Find and copy each line in the material below where the string "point" occurs.

BEGIN Dataset extract

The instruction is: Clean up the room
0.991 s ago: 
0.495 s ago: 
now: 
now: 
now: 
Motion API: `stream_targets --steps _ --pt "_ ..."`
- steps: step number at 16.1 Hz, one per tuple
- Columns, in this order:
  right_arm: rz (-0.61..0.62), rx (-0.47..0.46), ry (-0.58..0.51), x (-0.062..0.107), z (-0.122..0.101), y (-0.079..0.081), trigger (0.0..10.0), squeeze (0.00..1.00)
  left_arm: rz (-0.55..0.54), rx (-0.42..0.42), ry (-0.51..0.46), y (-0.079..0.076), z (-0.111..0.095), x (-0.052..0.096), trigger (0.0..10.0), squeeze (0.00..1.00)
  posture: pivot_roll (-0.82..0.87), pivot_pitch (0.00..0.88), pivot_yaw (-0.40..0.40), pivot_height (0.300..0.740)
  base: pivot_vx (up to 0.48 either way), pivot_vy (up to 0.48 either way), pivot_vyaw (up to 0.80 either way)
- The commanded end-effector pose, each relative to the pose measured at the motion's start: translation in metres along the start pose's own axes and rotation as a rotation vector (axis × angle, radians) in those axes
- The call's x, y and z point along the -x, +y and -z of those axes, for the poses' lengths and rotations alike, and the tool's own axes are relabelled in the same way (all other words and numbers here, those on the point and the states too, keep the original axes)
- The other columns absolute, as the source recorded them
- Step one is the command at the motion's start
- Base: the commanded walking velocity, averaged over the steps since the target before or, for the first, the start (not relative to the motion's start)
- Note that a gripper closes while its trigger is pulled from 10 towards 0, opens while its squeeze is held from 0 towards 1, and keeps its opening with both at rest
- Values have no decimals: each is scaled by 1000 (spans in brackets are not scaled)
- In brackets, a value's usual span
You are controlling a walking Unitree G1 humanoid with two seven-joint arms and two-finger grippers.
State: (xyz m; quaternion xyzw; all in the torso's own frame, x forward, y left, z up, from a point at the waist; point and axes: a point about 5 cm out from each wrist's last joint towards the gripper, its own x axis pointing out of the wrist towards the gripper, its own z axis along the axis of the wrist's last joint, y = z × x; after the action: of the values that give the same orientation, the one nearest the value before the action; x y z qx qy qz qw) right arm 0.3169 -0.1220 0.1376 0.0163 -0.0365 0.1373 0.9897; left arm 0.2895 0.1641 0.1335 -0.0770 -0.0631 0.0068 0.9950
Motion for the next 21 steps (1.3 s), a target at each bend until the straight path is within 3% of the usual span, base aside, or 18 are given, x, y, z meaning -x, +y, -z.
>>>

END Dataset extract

■ **Output of the task**
- The call's x, y and z point along the -x, +y and -z of those axes, for the poses' lengths and rotations alike, and the tool's own axes are relabelled in the same way (all other words and numbers here, those on the point and the states too, keep the original axes)
State: (xyz m; quaternion xyzw; all in the torso's own frame, x forward, y left, z up, from a point at the waist; point and axes: a point about 5 cm out from each wrist's last joint towards the gripper, its own x axis pointing out of the wrist towards the gripper, its own z axis along the axis of the wrist's last joint, y = z × x; after the action: of the values that give the same orientation, the one nearest the value before the action; x y z qx qy qz qw) right arm 0.3169 -0.1220 0.1376 0.0163 -0.0365 0.1373 0.9897; left arm 0.2895 0.1641 0.1335 -0.0770 -0.0631 0.0068 0.9950

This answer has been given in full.